Two Egg problem confusion

Question

Two Egg problem:

• You are given 2 eggs.
• You have access to a 100-storey building.
• Eggs can be very hard or very fragile means it may break if dropped from the first floor or may not even break if dropped from 100 th floor.Both eggs are identical.
• You need to figure out the highest floor of a 100-storey building an egg can be dropped without breaking.
• Now the question is how many drops you need to make. You are allowed to break 2 eggs in the process

I am sure the two egg problem ( mentioned above ) has been discussed sufficiently.
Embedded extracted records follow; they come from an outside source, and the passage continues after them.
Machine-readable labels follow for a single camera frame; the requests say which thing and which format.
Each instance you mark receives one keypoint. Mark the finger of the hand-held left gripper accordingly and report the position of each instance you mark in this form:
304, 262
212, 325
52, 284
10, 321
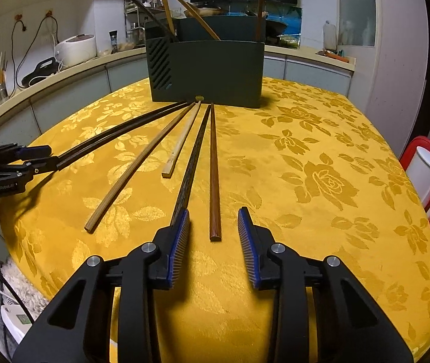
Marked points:
29, 150
44, 164

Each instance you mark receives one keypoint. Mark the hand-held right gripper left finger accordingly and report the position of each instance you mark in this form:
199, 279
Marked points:
179, 242

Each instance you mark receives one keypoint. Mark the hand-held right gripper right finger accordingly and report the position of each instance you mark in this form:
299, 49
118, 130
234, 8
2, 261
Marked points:
248, 242

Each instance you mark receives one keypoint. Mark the long black chopstick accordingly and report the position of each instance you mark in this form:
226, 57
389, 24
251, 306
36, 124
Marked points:
86, 151
86, 141

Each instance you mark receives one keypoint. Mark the dark reddish chopstick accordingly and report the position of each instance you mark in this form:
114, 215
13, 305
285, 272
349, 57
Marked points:
213, 177

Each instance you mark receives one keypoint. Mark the dark patterned chopstick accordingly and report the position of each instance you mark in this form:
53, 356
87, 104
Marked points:
194, 158

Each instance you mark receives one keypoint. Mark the brown wooden chopstick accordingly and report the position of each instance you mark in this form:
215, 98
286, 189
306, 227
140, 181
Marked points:
139, 164

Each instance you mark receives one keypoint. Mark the short light wooden chopstick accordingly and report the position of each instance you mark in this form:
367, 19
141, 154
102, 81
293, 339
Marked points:
183, 140

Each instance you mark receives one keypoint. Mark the dark green utensil holder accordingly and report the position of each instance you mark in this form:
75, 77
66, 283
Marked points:
215, 72

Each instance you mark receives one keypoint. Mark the dark brown chopstick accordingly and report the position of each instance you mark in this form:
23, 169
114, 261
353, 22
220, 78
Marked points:
150, 17

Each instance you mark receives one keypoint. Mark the tan wooden chopstick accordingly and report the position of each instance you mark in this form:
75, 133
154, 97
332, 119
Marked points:
192, 9
167, 15

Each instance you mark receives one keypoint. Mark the reddish brown chopstick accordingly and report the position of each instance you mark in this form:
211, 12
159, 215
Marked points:
259, 3

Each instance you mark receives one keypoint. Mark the utensil cup with chopsticks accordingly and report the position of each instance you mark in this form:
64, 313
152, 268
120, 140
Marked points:
0, 83

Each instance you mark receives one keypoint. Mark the black handheld vacuum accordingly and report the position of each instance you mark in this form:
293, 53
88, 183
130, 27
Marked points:
41, 70

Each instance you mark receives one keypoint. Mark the white fluffy cloth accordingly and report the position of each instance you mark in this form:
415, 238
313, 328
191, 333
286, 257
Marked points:
22, 283

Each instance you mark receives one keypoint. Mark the yellow floral tablecloth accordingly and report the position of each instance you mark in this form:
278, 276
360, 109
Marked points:
313, 158

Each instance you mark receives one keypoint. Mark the white rice cooker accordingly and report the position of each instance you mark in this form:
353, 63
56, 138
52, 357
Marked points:
77, 51

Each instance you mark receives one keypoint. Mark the white plastic device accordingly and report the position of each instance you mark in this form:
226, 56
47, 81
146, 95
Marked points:
16, 321

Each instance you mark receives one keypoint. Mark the pepper grinder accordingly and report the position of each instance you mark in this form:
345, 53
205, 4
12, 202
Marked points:
114, 42

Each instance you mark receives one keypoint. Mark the metal spice rack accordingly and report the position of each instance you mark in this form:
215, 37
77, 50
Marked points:
137, 15

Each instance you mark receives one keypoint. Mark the white electric kettle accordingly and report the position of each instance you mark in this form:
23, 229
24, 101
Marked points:
427, 181

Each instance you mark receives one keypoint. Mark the orange and green kitchen tools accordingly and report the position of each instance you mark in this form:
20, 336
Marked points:
332, 55

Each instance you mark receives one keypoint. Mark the black wok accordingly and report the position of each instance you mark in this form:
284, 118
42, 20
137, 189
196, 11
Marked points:
275, 26

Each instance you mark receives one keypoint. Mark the white plastic bottle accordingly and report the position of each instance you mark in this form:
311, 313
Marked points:
330, 36

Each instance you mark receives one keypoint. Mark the golden wok with lid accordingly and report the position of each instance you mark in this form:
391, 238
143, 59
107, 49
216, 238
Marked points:
209, 10

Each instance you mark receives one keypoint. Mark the frosted glass window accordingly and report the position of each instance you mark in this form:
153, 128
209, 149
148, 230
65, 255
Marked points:
357, 7

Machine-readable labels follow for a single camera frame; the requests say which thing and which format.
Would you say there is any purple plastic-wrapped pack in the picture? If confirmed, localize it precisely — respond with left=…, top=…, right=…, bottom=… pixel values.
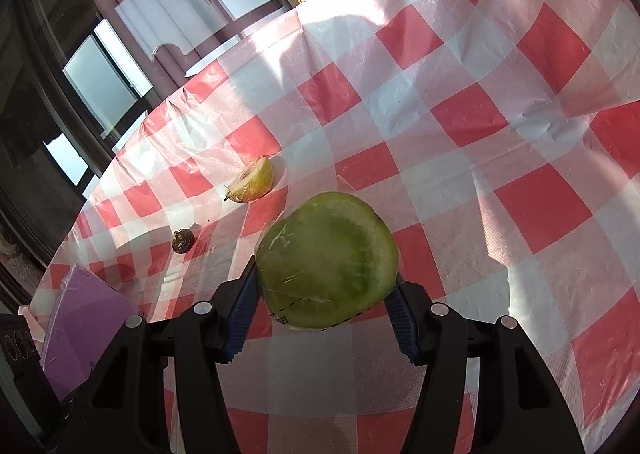
left=42, top=261, right=143, bottom=402

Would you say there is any film-wrapped pear half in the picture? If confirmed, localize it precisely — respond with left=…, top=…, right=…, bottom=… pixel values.
left=223, top=155, right=275, bottom=203

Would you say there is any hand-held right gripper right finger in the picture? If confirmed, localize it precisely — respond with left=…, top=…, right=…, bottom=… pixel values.
left=382, top=277, right=586, bottom=454

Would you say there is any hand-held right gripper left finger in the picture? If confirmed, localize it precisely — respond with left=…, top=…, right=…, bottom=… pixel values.
left=75, top=254, right=261, bottom=454

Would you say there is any film-wrapped green melon half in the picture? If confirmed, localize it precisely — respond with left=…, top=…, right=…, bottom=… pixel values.
left=255, top=191, right=401, bottom=332

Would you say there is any window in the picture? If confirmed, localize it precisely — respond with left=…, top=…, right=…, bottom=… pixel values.
left=10, top=0, right=281, bottom=200

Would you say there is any red white checkered tablecloth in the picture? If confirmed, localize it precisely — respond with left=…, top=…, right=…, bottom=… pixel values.
left=30, top=0, right=640, bottom=454

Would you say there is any dark shrivelled fruit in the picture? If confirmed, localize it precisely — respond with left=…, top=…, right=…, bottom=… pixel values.
left=171, top=228, right=195, bottom=254

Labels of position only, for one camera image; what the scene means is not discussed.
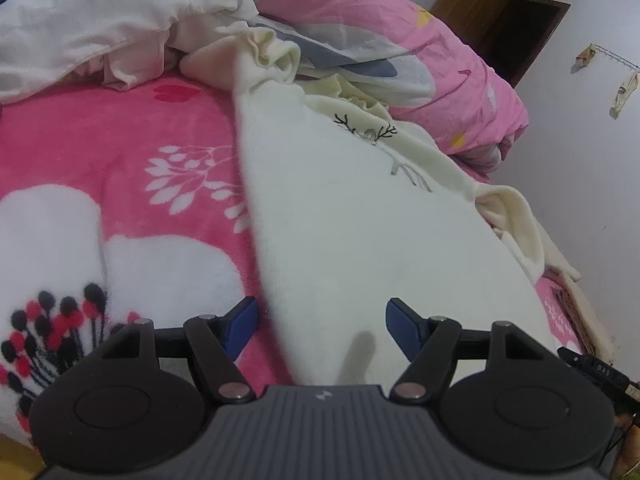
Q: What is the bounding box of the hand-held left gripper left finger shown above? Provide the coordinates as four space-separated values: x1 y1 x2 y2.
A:
102 296 261 403

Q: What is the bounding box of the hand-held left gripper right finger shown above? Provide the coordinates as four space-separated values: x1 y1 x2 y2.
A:
385 297 543 403

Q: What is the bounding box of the white deer print sweater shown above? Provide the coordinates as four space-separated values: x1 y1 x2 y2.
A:
180 27 583 386

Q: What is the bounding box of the folded brown cloth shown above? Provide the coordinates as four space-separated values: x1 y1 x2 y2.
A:
552 285 601 356

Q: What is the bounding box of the pink floral blanket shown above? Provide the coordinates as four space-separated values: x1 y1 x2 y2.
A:
0 72 601 456

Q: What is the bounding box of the pink patterned quilt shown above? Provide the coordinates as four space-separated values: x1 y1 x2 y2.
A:
215 0 530 176

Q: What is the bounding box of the brown wooden door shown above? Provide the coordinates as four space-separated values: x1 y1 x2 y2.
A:
431 0 571 88

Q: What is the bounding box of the white crumpled cloth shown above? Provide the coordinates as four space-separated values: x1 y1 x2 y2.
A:
0 0 258 106

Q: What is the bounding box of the wall hook rack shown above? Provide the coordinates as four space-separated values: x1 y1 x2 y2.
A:
574 44 640 117
However could someone help me understand why the following solution is not optimal.

Let's say I use a segment and scan algorithm with the segment size s. So,

d ( 100 / s   + (s-1) ) = 0    [ this should give the minima,  I need '(s-1)' scans per segment and there are '100/s' segments]
-
ds

=> -100 / s^2 + 1 = 0
=> s^2 = 100
=> s = 10

So according to this I need at most 19 drops. But the optimal solution can do this with 14 drops.

So where lies the problem?

Answer 1

You seem to be assuming equal-sized segments. For an optimal solution, if the first segment is of size N, then the second has to be of size N-1, and so on (because when you start testing the second segment, you've already dropped the egg once for the first segment).